I’ll be one of the performers of Dan Goren’s new group piece Sum Over Histories, as part of Music Orbit Showcase 3: 7.30pm on Wednesday 24 February 2010 at The Forge, 3–7 Delancey Street, Camden Town NW1 7NL. More info here – should be an interesting night of electroacoustic group improvisations and more. I’d tell you more but even I don’t know exactly what’s going to be happening.
Josef Matthias Hauer, “Labyrinthischer Tanz, Op. III” (1953). Joseph Kubera and Julie Steinberg, piano.
(4’27”, 6.33 MB, mp3)
When String Quartet No.2 (Canon in Beta) was exhibited as part of Redrawing in 2008, I added a video component to it, as a structural gesture to the work’s origins, and acknowledgement that it was being exhibited in a show of visual art. Fiona Macdonald kindly made me a video of a blank, white screen, which played on a continuous loop in the room while my cheap Malaysian laptop sat on a shelf and performed the music.
When I was asked to play the Quartet at the Vibe Bar last month I was also asked if I had a copy of the video to go with it. Even though I didn’t, I said yes, figuring that (a) it surely couldn’t be that hard to make a video of flat, solid white and (b) however bad it turned out it couldn’t be worse than having some random VJ doodling crap all over the wall behind you while you’re trying to play some music.

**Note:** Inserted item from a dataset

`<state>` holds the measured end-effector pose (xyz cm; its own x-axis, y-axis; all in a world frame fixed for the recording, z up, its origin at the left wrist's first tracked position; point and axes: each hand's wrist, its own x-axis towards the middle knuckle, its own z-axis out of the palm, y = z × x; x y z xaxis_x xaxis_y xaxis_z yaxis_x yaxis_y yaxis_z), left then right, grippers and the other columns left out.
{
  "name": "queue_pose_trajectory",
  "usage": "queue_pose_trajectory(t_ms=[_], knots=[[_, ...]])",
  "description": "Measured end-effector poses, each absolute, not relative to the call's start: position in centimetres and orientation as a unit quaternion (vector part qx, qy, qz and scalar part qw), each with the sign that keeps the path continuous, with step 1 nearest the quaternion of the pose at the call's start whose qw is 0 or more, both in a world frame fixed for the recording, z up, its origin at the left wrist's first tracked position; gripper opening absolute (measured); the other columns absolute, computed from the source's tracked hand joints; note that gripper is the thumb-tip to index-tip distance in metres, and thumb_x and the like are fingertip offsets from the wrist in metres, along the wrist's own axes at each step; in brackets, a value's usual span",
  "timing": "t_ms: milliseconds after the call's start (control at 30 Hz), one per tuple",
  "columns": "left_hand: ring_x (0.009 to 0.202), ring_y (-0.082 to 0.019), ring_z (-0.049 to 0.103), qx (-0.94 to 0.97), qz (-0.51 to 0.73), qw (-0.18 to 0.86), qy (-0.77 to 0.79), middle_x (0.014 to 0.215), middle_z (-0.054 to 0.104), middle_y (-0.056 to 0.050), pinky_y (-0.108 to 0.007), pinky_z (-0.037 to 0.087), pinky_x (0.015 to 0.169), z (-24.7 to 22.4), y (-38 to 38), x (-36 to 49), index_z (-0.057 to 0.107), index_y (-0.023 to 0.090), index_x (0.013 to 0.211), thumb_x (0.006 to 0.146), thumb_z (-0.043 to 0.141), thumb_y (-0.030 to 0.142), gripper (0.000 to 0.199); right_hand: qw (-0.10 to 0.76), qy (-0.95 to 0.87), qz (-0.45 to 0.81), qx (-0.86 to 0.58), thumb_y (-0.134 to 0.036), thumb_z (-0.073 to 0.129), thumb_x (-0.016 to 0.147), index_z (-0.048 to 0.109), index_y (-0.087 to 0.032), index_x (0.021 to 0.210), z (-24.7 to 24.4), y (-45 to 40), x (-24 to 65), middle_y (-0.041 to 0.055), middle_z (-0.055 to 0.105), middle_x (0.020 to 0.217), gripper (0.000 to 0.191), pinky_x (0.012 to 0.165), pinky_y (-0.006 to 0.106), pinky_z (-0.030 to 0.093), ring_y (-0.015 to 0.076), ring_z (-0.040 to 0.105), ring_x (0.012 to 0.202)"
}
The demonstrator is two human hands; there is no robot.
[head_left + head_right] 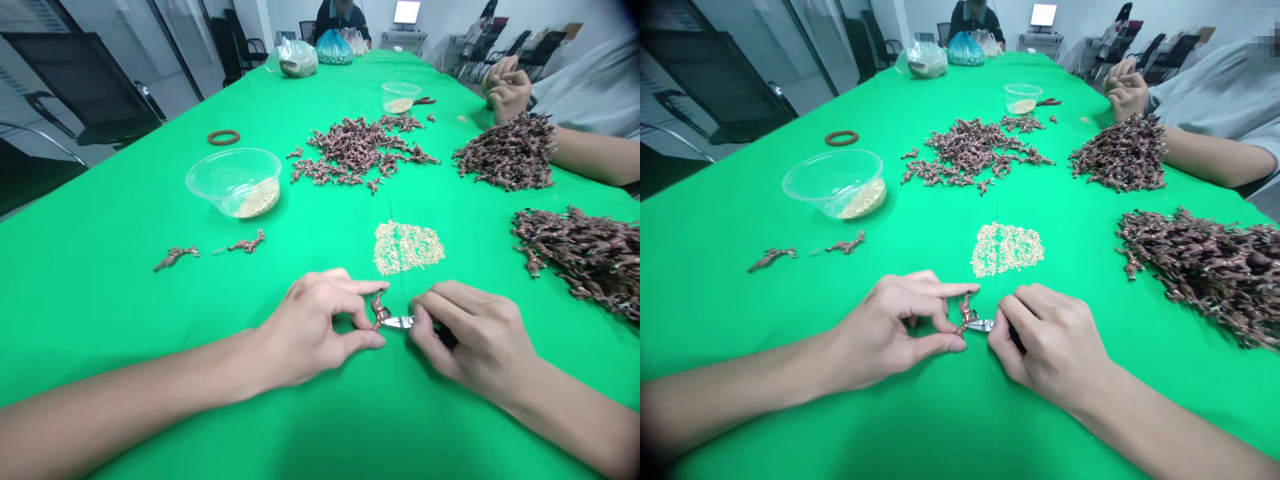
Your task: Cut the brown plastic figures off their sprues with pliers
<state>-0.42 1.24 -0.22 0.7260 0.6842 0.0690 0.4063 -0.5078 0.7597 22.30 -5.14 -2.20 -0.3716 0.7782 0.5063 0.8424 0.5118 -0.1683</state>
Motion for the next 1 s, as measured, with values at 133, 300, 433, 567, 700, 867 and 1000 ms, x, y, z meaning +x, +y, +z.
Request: queue_pose_trajectory(t_ms=[133,300,433,567,700,867,1000], knots=[[0.095,-0.026,0.065,0.847,0.186,0.378,0.323,0.130,0.068,-0.007,-0.042,0.047,0.087,-0.35,1.26,-0.37,0.072,0.020,0.068,0.079,0.078,0.037,0.022,0.273,-0.828,-0.057,-0.487,-0.016,0.057,0.088,0.065,-0.017,0.078,-2.18,-5.15,22.33,-0.0008,0.050,0.062,0.012,0.052,0.030,0.031,0.0123,0.042,0.054],[0.091,-0.025,0.066,0.842,0.178,0.388,0.330,0.129,0.069,-0.008,-0.043,0.047,0.086,-0.14,1.13,-0.24,0.071,0.019,0.068,0.079,0.078,0.037,0.022,0.268,-0.831,-0.053,-0.485,-0.016,0.058,0.088,0.064,-0.017,0.079,-2.23,-5.19,22.41,-0.0002,0.052,0.064,0.011,0.053,0.030,0.032,0.0122,0.043,0.054],[0.091,-0.024,0.065,0.842,0.187,0.389,0.324,0.127,0.070,-0.009,-0.041,0.047,0.086,-0.09,1.04,-0.24,0.071,0.018,0.068,0.079,0.079,0.034,0.021,0.263,-0.833,-0.059,-0.483,-0.016,0.058,0.089,0.064,-0.018,0.080,-2.28,-5.20,22.44,-0.0003,0.053,0.064,0.011,0.054,0.030,0.033,0.0124,0.043,0.055],[0.091,-0.023,0.065,0.845,0.193,0.385,0.318,0.127,0.070,-0.008,-0.040,0.047,0.084,-0.32,1.05,-0.31,0.071,0.018,0.068,0.079,0.080,0.033,0.020,0.261,-0.836,-0.064,-0.479,-0.016,0.058,0.089,0.063,-0.017,0.078,-2.24,-5.21,22.40,0.0002,0.053,0.065,0.012,0.054,0.030,0.034,0.0127,0.042,0.055],[0.092,-0.022,0.064,0.846,0.195,0.376,0.322,0.126,0.071,-0.006,-0.039,0.048,0.084,-0.43,1.03,-0.31,0.070,0.018,0.067,0.078,0.080,0.029,0.019,0.256,-0.838,-0.070,-0.476,-0.016,0.058,0.089,0.062,-0.017,0.073,-2.19,-5.23,22.34,-0.0002,0.050,0.063,0.017,0.054,0.030,0.033,0.0125,0.041,0.055],[0.091,-0.021,0.064,0.847,0.193,0.376,0.322,0.126,0.071,-0.006,-0.039,0.048,0.083,-0.29,1.05,-0.26,0.070,0.017,0.067,0.077,0.081,0.028,0.019,0.241,-0.843,-0.090,-0.472,-0.017,0.058,0.089,0.060,-0.018,0.069,-2.16,-5.28,22.35,-0.0008,0.047,0.062,0.020,0.054,0.031,0.032,0.0127,0.040,0.056],[0.092,-0.021,0.065,0.846,0.196,0.378,0.321,0.125,0.071,-0.006,-0.038,0.049,0.083,-0.21,1.09,-0.22,0.069,0.017,0.066,0.077,0.082,0.027,0.020,0.232,-0.847,-0.115,-0.465,-0.019,0.060,0.088,0.058,-0.018,0.068,-2.13,-5.45,22.41,-0.0008,0.046,0.062,0.021,0.054,0.032,0.031,0.0130,0.039,0.056]])
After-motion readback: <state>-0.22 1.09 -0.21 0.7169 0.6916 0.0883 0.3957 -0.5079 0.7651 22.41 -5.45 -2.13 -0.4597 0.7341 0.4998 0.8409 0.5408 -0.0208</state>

As it turned out, (b) the lovely people at Music Orbit don’t pull that gratuitous VJ shit, and (a) about as time consuming and frustrating as I thought it might be. There’s a video button on my little digital camera, which I’d never switched on before. I balanced the camera on a stool, pointed it at a flat white panel on a door, and let it roll.
You’d think there’d be nothing simpler, but it took a few goes and some playing around with the settings before I got something slightly acceptable. The gloomy English skies of January didn’t help much either, and I got 10 minutes of fairly solid grey. I played this back on my computer and made a handheld video of the screen. After too much time messing about with the movie editor software that came free with the laptop I got the final product, a soft grey that complements the muted monchromaticism of the music.
As the resulting video is a remake of a pre-existing work (originally made for an exhibition about remakes), and is itself a video of a video, the title Rescreening seemed apt. The 10-minute duration of the Vibe Bar performance makes it an ideal fit for YouTube, where you can play it to your heart’s content.